Metabolism and nutrition disorders: Uncommon: Anorexia.
Psychiatric disorders: Uncommon: Insomnia.
Nervous system disorders: Common: Headache. Uncommon: Dizziness, Dysgeusia, Somnolence.
Eye disorders: Rare: Visual acuity reduced.
Ear and labyrinth disorders: Uncommon: Tinnitus.
Gastrointestinal disorders: Common: Constipation, Diarrhoea, Dyspepsia, Nausea. Uncommon: Abdominal Pain, Dry Mouth, Vomiting. Rare: Glossodynia, pancreatitis acute.
Hepato-biliary disorders: Uncommon: Transaminases (aspartate aminotransferase, alanine aminotransferase) increased. Rare: Jaundice cholestatic.
Skin and subcutaneous tissue disorders: Uncommon: Pruritus, Rash, Rare: Urticaria, Erythema.
Musculoskeletal, connective tissue and bone disorders: Common: Myalgia, Arthralgia. Uncommon: Muscle spasms. Frequency unknown: Immune-mediated necrotising myopathy (see Precautions).
Renal and urinary disorders: Uncommon: Pollakiuria.
General disorders and administration site conditions: Uncommon: Asthenia, Malaise, Fatigue, Peripheral Oedema.
Elevated blood creatinine kinase of >3 times the upper limit of normal (ULN) occurred in 49 out of 2800 (1.8%) patients receiving LIVALO in the controlled clinical trials. Levels of ≥10 times ULN with concurrent muscle symptoms were rare and only observed in one patient out of 2406 treated with 4mg LIVALO (0.04%) in the clinical trial programme.
Paediatric population: The clinical safety database includes safety data for 142 paediatric patients who received pitavastatin among which 87 patients were in the age range of 6 to 11, and 55 patients were in the age range of 12 to 17. In total, 91 patients received pitavastatin for 1 year with 12 patients receiving pitavastatin for 2.5 years and 2 patients for 3 years. Less than 3% of pitavastatin treated patients were withdrawn due to adverse events. The most commonly reported pitavastatin related adverse reactions in the clinical programme were headache (4.9%), myalgia (2.1%) and abdominal pain (4.9%). Based on the data available, the frequency, type and severity of adverse reactions are expected to be similar in children and adolescents to adults.

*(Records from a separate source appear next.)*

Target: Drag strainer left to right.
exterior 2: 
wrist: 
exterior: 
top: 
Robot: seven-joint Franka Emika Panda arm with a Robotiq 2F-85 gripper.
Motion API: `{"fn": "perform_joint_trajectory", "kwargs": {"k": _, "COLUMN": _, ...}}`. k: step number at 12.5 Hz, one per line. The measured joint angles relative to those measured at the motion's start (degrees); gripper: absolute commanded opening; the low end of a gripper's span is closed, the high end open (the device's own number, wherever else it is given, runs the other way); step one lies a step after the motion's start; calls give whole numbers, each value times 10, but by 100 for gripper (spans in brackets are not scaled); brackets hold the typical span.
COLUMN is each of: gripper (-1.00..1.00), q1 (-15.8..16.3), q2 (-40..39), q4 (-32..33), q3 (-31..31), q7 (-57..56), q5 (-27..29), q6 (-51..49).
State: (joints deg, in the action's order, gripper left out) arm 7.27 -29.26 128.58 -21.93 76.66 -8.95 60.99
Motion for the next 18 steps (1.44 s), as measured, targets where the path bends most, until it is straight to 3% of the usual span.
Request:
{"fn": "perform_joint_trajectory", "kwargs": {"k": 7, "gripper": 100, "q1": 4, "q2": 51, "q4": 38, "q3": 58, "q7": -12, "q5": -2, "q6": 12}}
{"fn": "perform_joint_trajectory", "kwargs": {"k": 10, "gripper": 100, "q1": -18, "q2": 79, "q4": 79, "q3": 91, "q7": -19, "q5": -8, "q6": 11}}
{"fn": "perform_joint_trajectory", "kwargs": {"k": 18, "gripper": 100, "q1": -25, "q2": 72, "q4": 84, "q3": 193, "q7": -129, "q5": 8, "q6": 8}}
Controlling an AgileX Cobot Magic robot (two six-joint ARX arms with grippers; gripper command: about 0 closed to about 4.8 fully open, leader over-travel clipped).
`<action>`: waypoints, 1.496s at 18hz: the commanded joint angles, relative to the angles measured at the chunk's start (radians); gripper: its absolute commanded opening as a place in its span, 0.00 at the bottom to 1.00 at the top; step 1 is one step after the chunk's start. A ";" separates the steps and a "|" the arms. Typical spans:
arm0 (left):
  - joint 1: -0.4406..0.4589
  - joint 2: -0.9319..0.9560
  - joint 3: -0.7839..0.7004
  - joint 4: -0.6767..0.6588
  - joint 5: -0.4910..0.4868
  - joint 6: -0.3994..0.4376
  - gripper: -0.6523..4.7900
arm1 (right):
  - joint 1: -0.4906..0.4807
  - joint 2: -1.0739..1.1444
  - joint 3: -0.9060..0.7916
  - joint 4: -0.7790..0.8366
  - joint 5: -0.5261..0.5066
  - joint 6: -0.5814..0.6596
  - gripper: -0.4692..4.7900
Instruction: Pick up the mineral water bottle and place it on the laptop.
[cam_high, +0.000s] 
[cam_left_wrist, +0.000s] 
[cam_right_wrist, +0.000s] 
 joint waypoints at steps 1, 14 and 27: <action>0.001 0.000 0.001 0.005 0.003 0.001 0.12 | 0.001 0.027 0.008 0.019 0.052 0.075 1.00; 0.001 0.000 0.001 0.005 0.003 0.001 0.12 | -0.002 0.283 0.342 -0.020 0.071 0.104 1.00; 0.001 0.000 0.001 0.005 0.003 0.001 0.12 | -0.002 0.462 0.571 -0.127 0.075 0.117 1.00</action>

Post Marketing Experience: A two year prospective post-marketing surveillance study was conducted in nearly 20,000 patients in Japan. The overwhelming majority of the 20,000 patients in the study were treated with 1mg or 2mg pitavastatin and not 4mg. 10.4% of patients reported adverse events for which a causal relationship to pitavastatin could not be ruled out and 7.4% of patients withdrew from therapy due to adverse events. The myalgia rate was 1.08%. The majority of adverse events were mild. Adverse event rates were higher over 2 years in patients with a history of drug allergy (20.4%), or hepatic or renal disease (13.5%).
Adverse reactions and frequencies observed in the prospective post-marketing surveillance study but not in worldwide controlled clinical trials, at the recommended doses are listed as follows.
Hepato-biliary disorders: Rare: Hepatic function abnormal, Liver disorder.
Musculoskeletal, connective tissue disorders: Rare: Myopathy, Rhabdomyolysis.
In the post-marketing surveillance study there were two reports of rhabdomyolysis requiring hospitalisation (0.01% of patients).
In addition, there are unsolicited post-marketing reports of skeletal muscle effects including myalgia and myopathy in LIVALO treated patients at all recommended doses. Reports of rhabdomyolysis, with and without acute renal failure, including fatal rhabdomyolysis have also been received. Unsolicited reports of the following events have also been received (the frequency is based on that observed in post-marketing studies): Nervous system disorders: Uncommon: Hypoaesthesia.
Gastrointestinal disorders: Rare: Abdominal discomfort.
Statin class effects: The following adverse events have been reported with some statins: Sleep disturbances, including nightmares; Cognitive impairment (e.g., memory loss, forgetfulness, amnesia, memory impairment, confusion); Sexual dysfunction; Depression; Exceptional cases of interstitial lung disease, especially with long term therapy (see Precautions); Diabetes Mellitus: Frequency will depend on the presence or absence of risk factors (fasting blood glucose ≥5.6 mmol/L, BMI >30 kg/m2, raised triglycerides, history of hypertension); Hyperglycemia; Increase in HbA1c.